About this exercise: Output the run of lines that opens with the first line of the material below and closes with the line containing "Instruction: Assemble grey", both included, and drop the pictures.

▬▬▬▬▬▬

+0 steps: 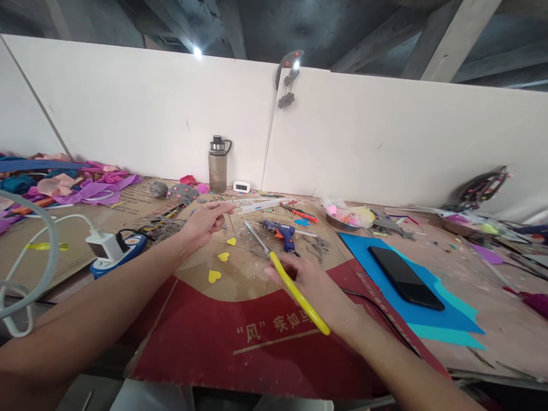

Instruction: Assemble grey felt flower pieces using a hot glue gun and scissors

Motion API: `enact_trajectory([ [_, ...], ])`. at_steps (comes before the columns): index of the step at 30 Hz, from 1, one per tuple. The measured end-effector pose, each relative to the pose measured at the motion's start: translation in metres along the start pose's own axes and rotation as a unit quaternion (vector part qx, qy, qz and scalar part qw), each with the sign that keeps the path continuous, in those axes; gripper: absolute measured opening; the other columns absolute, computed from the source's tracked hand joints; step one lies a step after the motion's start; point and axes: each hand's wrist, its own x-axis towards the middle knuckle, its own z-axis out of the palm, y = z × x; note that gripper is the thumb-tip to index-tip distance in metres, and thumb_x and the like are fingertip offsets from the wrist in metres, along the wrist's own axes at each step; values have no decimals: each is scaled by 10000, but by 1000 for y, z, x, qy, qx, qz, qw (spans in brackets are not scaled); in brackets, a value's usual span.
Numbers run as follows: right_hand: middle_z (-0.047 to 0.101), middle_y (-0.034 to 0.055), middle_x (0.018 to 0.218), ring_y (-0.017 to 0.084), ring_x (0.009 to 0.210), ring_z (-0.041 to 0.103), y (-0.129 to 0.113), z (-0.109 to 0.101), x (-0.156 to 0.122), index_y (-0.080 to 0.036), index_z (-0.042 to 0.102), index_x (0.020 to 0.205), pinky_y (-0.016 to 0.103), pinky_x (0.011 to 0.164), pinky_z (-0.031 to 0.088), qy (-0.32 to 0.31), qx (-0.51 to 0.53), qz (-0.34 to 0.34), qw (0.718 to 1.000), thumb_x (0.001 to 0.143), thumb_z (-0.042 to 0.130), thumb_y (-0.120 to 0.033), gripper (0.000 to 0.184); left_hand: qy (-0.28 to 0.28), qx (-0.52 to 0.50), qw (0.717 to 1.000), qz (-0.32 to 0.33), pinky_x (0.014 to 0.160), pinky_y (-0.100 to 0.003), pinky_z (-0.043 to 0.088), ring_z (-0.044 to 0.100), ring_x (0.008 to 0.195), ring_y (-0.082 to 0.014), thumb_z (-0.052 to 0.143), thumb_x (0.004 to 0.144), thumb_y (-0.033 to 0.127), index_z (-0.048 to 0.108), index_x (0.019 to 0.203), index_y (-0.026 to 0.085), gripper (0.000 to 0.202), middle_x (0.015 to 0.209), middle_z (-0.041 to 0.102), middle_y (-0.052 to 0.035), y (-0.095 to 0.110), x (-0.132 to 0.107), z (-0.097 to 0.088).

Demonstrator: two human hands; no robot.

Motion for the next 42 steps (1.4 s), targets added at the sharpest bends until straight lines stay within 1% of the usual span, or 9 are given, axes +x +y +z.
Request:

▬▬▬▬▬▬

Exercise answer:
+0 steps: 

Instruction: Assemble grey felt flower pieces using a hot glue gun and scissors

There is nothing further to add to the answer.